The Data Import Problem in SaaS

Every SaaS product eventually faces the CSV import problem. Users upload spreadsheets with inconsistent column names, mixed date formats, duplicate rows, and missing required fields. Traditional import tools show users a mapping screen with 30 dropdowns, and the failure rate is high — wrong mappings, rejected rows, and frustrated users who give up.

An AI data import agent solves this by automatically detecting the file format, mapping columns to your schema, cleaning problematic values, and validating everything before a single row is written.

Format Detection

Start by identifying the file type and parsing it into a normalized structure.

import csv
import io
import json
from pathlib import Path
from dataclasses import dataclass

@dataclass
class ParsedFile:
    columns: list[str]
    rows: list[dict]
    original_filename: str
    detected_format: str
    row_count: int

def detect_and_parse(file_content: bytes, filename: str) -> ParsedFile:
    suffix = Path(filename).suffix.lower()

    if suffix == ".csv":
        return parse_csv(file_content, filename)
    elif suffix in (".xls", ".xlsx"):
        return parse_excel(file_content, filename)
    elif suffix == ".json":
        return parse_json(file_content, filename)
    elif suffix == ".tsv":
        return parse_csv(file_content, filename, delimiter="\t")
    else:
        # Try CSV as default
        return parse_csv(file_content, filename)
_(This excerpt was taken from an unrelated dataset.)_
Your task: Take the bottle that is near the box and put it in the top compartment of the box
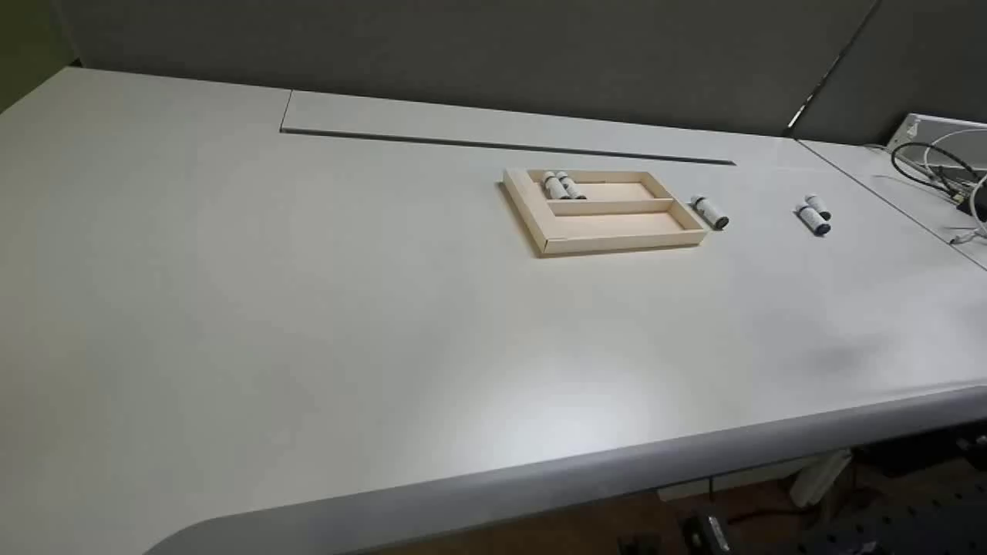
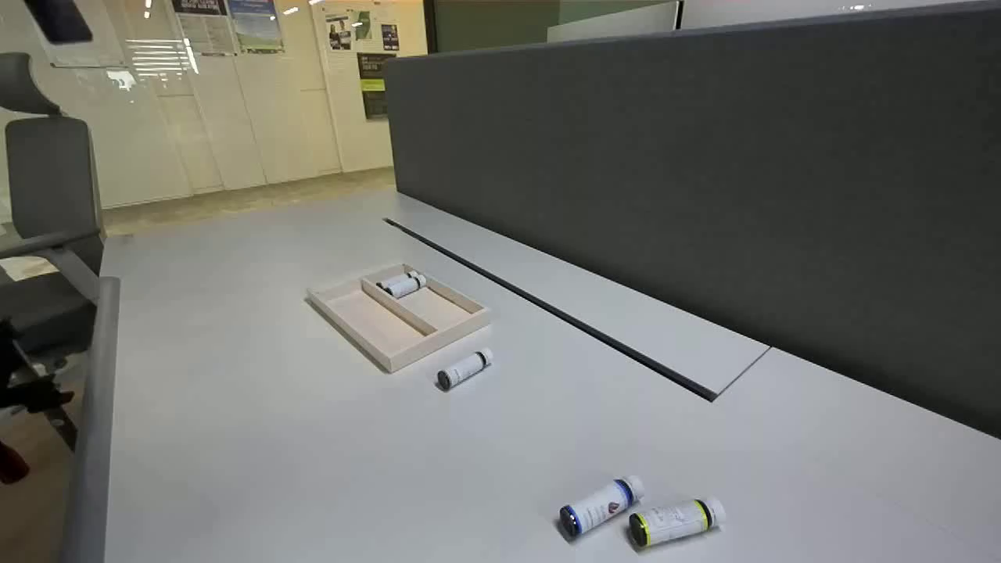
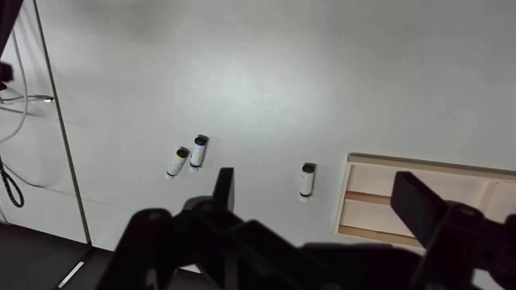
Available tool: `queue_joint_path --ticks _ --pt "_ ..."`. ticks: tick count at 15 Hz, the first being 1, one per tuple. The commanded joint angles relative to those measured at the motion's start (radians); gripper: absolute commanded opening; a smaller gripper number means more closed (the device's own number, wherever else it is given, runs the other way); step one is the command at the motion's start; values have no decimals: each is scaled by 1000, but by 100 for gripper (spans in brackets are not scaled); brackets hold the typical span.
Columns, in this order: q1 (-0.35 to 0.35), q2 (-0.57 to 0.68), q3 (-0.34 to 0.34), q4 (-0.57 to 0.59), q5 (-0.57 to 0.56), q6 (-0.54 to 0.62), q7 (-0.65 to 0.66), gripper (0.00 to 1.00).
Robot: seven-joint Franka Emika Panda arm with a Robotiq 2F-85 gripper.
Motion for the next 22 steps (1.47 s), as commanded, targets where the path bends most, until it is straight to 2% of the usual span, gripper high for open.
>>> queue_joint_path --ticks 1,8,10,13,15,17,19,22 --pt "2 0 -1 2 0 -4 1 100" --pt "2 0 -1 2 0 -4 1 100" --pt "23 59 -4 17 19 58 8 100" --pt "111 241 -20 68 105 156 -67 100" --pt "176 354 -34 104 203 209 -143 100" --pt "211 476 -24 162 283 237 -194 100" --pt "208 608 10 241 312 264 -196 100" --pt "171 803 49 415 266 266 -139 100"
def parse_csv(content: bytes, filename: str,
              delimiter: str = ",") -> ParsedFile:
    # Detect encoding
    text = try_decode(content)
    reader = csv.DictReader(io.StringIO(text), delimiter=delimiter)
    rows = list(reader)
    columns = reader.fieldnames or []

    return ParsedFile(
        columns=columns,
        rows=rows,
        original_filename=filename,
        detected_format="csv",
        row_count=len(rows),
    )

def try_decode(content: bytes) -> str:
    for encoding in ["utf-8", "utf-8-sig", "latin-1", "cp1252"]:
        try:
            return content.decode(encoding)
        except UnicodeDecodeError:
            continue
    raise ValueError("Could not detect file encoding.")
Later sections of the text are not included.